» **PROBLEM TO SOLVE**
Return the whole listing exactly, omitting the pictures.
START DATA EXTRACT
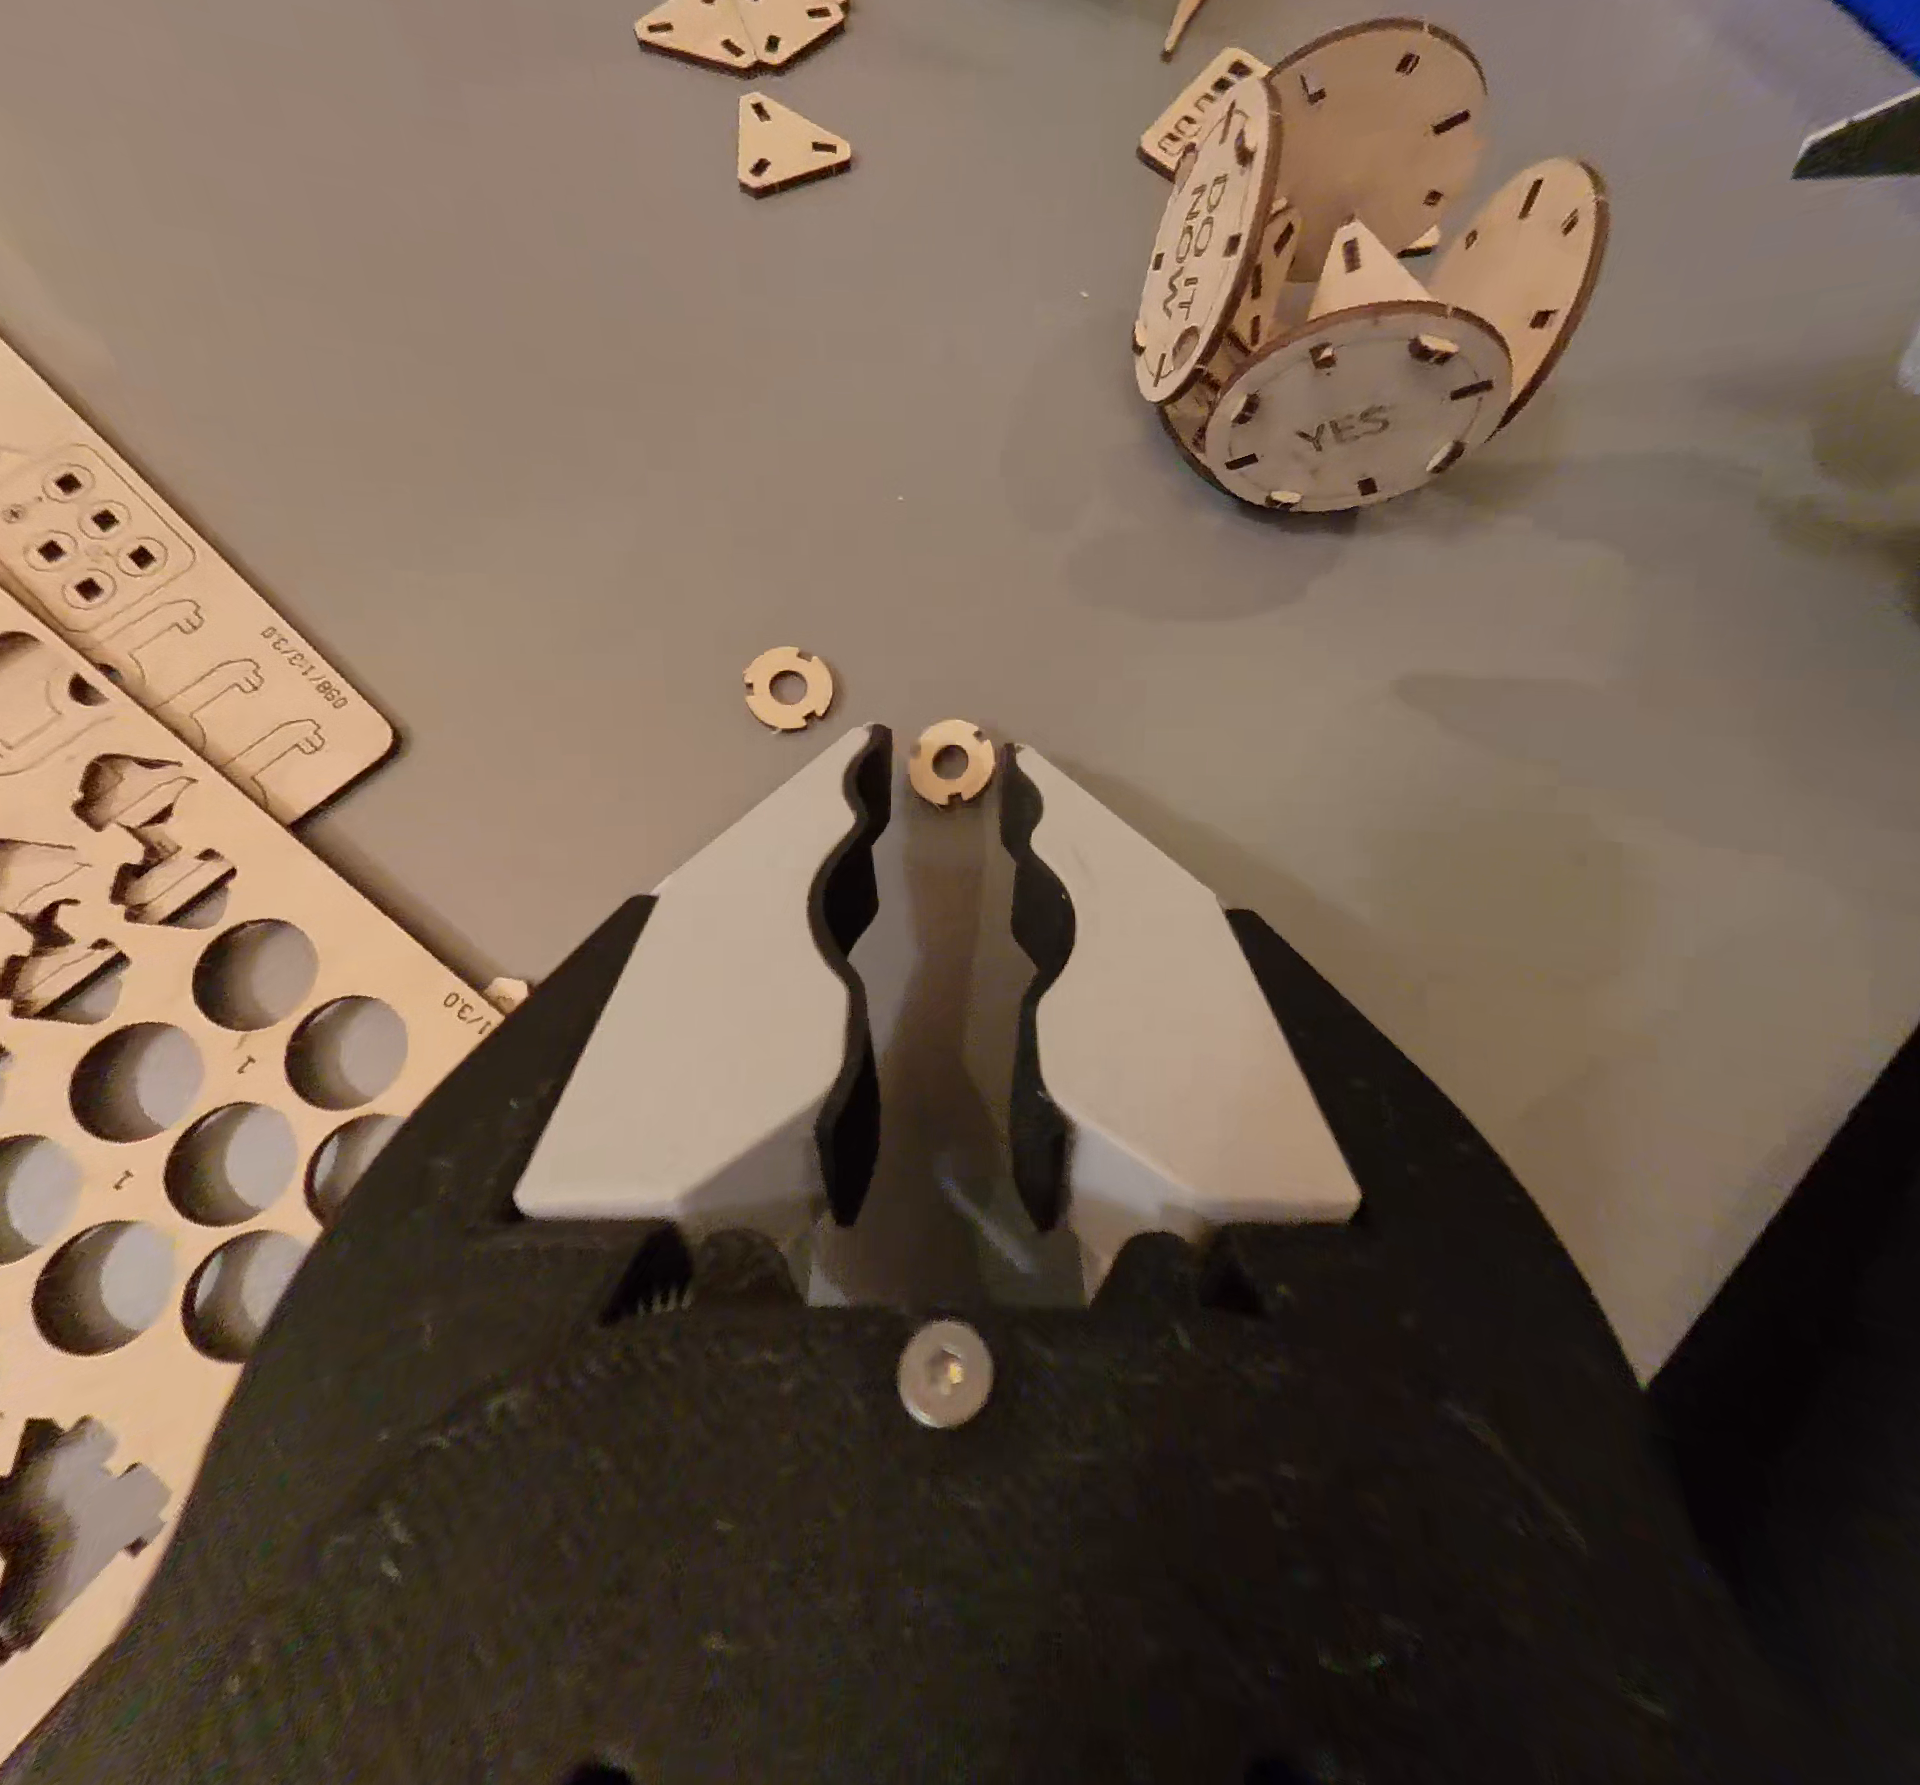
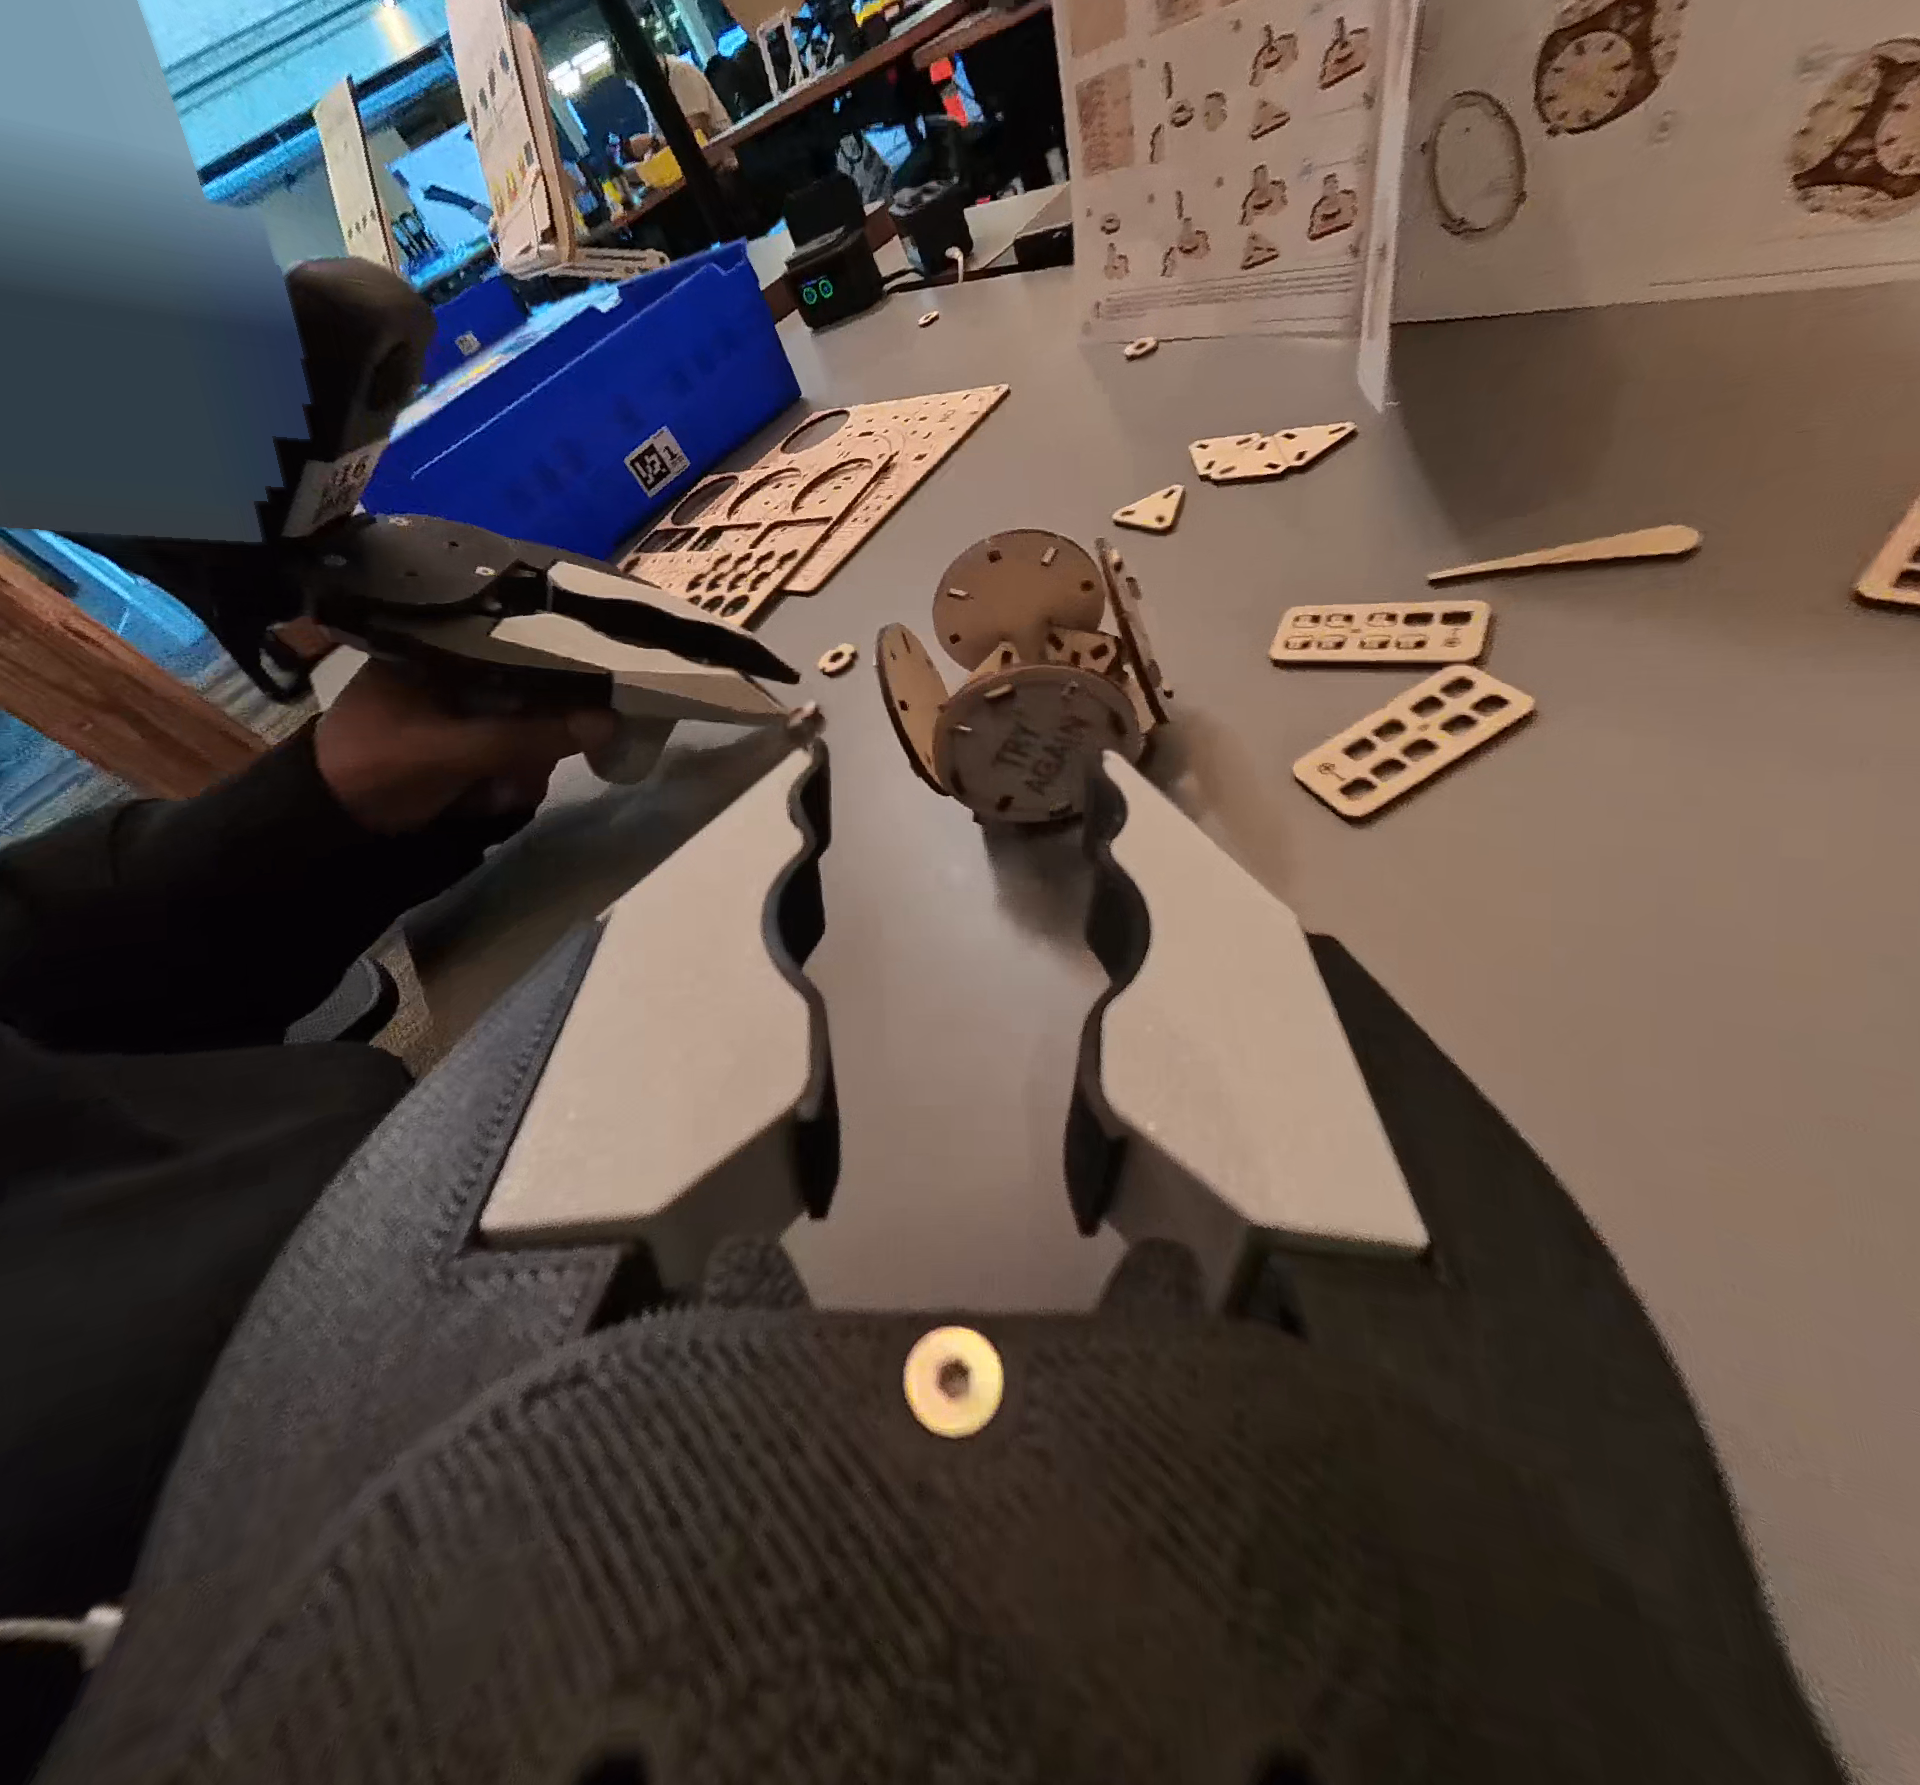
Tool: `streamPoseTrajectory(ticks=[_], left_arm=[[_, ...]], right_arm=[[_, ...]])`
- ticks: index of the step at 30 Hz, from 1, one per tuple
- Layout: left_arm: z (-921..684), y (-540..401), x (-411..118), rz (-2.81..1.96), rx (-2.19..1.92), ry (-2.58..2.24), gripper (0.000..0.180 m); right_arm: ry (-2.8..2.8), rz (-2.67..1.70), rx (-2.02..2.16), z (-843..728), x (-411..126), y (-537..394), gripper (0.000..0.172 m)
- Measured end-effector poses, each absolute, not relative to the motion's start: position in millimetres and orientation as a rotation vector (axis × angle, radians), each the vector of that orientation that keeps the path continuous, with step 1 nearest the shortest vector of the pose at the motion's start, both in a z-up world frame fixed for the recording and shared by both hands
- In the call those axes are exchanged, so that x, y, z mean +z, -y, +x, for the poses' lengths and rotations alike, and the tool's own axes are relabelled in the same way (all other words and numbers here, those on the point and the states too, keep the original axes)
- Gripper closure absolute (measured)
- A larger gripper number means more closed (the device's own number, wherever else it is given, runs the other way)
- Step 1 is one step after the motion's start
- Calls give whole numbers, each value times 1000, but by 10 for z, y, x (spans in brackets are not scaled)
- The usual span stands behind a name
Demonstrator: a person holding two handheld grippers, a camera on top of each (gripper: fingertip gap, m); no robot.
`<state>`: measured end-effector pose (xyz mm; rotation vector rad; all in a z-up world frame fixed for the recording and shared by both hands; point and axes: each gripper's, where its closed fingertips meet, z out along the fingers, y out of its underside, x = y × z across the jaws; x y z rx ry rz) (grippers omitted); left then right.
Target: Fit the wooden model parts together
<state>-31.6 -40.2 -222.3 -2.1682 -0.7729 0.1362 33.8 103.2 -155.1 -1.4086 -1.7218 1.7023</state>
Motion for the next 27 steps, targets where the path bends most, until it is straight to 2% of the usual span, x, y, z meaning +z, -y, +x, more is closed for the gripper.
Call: streamPoseTrajectory(ticks=[2,10,12,14,21,27], left_arm=[[-317,430,-2245,-2189,159,774,153],[-629,514,-2200,-2144,198,871,148],[-650,477,-2277,-2164,165,889,151],[-660,446,-2316,-2164,151,904,164],[-411,227,-2270,-2179,7,842,165],[-592,135,-1931,-2095,15,781,145]], right_arm=[[1688,-1431,1723,316,-1577,-1083,123],[1619,-1419,1890,266,-1465,-1158,131],[1590,-1397,1901,279,-1426,-1180,128],[1558,-1378,1912,294,-1387,-1206,124],[1522,-1412,1951,267,-1382,-1252,118],[1533,-1417,1964,252,-1388,-1235,117]])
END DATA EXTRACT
» **TASK ANSWER**
Tool: `streamPoseTrajectory(ticks=[_], left_arm=[[_, ...]], right_arm=[[_, ...]])`
- ticks: index of the step at 30 Hz, from 1, one per tuple
- Layout: left_arm: z (-921..684), y (-540..401), x (-411..118), rz (-2.81..1.96), rx (-2.19..1.92), ry (-2.58..2.24), gripper (0.000..0.180 m); right_arm: ry (-2.8..2.8), rz (-2.67..1.70), rx (-2.02..2.16), z (-843..728), x (-411..126), y (-537..394), gripper (0.000..0.172 m)
- Measured end-effector poses, each absolute, not relative to the motion's start: position in millimetres and orientation as a rotation vector (axis × angle, radians), each the vector of that orientation that keeps the path continuous, with step 1 nearest the shortest vector of the pose at the motion's start, both in a z-up world frame fixed for the recording and shared by both hands
- In the call those axes are exchanged, so that x, y, z mean +z, -y, +x, for the poses' lengths and rotations alike, and the tool's own axes are relabelled in the same way (all other words and numbers here, those on the point and the states too, keep the original axes)
- Gripper closure absolute (measured)
- A larger gripper number means more closed (the device's own number, wherever else it is given, runs the other way)
- Step 1 is one step after the motion's start
- Calls give whole numbers, each value times 1000, but by 10 for z, y, x (spans in brackets are not scaled)
- The usual span stands behind a name
Demonstrator: a person holding two handheld grippers, a camera on top of each (gripper: fingertip gap, m); no robot.
`<state>`: measured end-effector pose (xyz mm; rotation vector rad; all in a z-up world frame fixed for the recording and shared by both hands; point and axes: each gripper's, where its closed fingertips meet, z out along the fingers, y out of its underside, x = y × z across the jaws; x y z rx ry rz) (grippers omitted); left then right.
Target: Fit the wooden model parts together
<state>-31.6 -40.2 -222.3 -2.1682 -0.7729 0.1362 33.8 103.2 -155.1 -1.4086 -1.7218 1.7023</state>
Motion for the next 27 steps, targets where the path bends most, until it is straight to 2% of the usual span, x, y, z meaning +z, -y, +x, more is closed for the gripper.
Call: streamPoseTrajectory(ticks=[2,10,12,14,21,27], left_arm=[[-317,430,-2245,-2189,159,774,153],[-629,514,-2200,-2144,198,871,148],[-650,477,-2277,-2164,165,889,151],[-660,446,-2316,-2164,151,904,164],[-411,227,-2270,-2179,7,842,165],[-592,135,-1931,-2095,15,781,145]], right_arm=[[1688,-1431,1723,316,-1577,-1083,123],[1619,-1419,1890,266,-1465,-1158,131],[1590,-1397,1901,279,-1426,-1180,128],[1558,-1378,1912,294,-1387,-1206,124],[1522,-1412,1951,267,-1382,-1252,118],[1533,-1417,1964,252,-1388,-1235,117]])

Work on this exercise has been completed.